* What you will do: From the first line of the material below to the line containing "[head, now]", repeat every line exactly and add nothing.

* Data for processing:

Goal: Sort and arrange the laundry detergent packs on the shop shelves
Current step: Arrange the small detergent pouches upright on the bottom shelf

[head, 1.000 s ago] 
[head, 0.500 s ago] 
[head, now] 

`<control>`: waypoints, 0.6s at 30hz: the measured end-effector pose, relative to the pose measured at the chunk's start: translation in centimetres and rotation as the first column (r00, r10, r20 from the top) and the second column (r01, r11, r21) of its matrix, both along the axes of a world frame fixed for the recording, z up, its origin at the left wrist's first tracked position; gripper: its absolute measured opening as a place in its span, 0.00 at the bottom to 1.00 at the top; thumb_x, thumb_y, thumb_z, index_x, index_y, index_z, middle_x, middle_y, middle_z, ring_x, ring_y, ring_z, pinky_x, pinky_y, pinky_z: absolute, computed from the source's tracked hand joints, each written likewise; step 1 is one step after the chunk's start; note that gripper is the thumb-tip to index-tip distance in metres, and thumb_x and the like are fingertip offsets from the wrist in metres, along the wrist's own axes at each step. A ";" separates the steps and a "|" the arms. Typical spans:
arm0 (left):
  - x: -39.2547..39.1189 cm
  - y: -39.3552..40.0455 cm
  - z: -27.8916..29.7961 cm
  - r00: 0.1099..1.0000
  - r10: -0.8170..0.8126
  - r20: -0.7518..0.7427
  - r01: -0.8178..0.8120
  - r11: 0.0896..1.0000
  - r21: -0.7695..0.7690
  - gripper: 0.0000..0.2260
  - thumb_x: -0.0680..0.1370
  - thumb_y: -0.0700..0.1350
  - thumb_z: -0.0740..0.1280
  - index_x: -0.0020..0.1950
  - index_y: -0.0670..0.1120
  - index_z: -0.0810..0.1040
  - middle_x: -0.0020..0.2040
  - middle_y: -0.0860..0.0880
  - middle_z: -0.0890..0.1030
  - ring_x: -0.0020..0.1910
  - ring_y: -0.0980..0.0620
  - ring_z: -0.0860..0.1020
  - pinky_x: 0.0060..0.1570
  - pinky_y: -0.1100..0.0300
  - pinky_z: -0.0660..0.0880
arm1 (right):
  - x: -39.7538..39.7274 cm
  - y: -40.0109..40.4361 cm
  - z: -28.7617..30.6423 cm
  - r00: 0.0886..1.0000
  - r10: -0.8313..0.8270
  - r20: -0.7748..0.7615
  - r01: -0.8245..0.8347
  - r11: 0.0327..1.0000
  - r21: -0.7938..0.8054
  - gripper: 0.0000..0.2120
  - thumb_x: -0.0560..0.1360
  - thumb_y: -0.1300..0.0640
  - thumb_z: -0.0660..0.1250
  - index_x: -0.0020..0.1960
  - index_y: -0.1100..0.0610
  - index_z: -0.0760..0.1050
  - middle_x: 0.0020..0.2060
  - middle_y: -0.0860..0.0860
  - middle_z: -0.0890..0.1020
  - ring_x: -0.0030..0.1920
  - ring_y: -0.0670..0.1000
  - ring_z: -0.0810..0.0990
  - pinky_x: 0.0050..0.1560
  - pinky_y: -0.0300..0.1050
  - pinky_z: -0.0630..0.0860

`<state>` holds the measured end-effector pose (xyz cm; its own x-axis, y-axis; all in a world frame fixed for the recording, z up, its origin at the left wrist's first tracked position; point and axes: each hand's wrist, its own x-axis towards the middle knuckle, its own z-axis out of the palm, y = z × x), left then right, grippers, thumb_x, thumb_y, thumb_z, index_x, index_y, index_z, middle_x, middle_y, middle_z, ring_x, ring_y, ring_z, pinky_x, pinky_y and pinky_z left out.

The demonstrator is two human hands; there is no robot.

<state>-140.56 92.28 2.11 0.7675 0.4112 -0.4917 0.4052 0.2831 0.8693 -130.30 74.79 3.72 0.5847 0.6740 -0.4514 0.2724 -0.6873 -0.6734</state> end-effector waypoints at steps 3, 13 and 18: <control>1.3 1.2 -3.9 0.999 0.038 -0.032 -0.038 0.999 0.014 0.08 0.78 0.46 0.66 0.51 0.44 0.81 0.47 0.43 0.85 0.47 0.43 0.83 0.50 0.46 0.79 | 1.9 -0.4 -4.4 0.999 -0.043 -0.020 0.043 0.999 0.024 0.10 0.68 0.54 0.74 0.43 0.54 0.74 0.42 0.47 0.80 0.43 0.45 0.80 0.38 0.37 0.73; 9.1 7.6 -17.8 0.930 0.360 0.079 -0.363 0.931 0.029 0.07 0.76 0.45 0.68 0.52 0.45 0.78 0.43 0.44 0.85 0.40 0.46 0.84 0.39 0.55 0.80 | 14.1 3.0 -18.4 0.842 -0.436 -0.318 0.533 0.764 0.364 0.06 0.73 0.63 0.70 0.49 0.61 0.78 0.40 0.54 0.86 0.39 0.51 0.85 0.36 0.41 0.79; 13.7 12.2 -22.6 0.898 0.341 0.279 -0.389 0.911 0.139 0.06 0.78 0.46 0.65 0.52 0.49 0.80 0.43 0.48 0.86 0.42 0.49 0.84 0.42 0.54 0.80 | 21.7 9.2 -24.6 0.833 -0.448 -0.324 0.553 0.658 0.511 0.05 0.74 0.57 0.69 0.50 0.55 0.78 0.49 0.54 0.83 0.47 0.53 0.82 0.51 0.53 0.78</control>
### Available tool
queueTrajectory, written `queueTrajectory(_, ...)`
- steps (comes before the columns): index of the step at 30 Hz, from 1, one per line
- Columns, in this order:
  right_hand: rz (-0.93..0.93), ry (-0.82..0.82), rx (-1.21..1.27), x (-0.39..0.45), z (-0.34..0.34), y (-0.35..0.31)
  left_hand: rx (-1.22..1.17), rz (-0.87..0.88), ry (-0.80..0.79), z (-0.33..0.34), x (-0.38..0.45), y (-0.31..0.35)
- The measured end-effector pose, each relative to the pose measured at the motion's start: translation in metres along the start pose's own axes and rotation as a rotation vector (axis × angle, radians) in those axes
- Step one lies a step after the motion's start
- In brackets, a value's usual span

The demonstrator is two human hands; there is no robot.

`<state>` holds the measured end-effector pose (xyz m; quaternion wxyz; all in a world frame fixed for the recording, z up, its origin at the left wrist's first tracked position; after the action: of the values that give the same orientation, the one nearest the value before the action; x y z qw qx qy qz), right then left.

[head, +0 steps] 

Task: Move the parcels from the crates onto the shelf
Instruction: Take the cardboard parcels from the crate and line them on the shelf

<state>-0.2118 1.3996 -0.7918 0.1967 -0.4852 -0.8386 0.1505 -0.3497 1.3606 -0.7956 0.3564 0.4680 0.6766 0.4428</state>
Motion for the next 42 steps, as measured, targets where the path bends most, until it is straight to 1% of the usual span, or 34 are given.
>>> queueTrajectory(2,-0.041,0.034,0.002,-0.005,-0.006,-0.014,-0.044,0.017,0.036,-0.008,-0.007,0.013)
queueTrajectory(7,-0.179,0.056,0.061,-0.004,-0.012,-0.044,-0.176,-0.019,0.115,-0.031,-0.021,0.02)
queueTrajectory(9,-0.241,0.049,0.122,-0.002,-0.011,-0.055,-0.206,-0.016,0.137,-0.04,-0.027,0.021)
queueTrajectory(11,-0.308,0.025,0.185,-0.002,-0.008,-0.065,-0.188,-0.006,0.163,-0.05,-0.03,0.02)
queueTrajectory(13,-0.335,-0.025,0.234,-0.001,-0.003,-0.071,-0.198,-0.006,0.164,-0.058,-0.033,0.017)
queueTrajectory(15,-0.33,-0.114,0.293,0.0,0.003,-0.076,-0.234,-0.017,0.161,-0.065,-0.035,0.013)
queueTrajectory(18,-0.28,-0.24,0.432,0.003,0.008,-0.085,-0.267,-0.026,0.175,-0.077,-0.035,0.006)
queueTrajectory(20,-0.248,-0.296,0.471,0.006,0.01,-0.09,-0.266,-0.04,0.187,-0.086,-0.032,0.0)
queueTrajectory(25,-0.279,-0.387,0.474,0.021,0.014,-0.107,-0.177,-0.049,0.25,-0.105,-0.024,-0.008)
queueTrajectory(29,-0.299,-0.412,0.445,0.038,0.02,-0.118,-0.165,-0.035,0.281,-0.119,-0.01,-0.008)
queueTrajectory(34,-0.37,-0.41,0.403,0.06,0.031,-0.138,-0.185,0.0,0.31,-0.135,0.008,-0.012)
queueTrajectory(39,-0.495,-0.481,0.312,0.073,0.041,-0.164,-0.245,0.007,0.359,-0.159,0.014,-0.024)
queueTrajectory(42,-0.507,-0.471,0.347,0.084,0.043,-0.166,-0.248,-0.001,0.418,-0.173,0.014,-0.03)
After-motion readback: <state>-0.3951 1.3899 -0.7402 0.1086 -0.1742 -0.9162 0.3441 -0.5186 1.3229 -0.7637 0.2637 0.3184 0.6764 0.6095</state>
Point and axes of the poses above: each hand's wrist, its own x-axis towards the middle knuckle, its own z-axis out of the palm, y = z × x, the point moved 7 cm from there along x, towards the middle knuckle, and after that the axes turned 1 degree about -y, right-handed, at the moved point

* Problem solution:
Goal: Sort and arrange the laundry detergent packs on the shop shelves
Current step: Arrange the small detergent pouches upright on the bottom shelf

[head, 1.000 s ago] 
[head, 0.500 s ago] 
[head, now] 

This completes the exercise.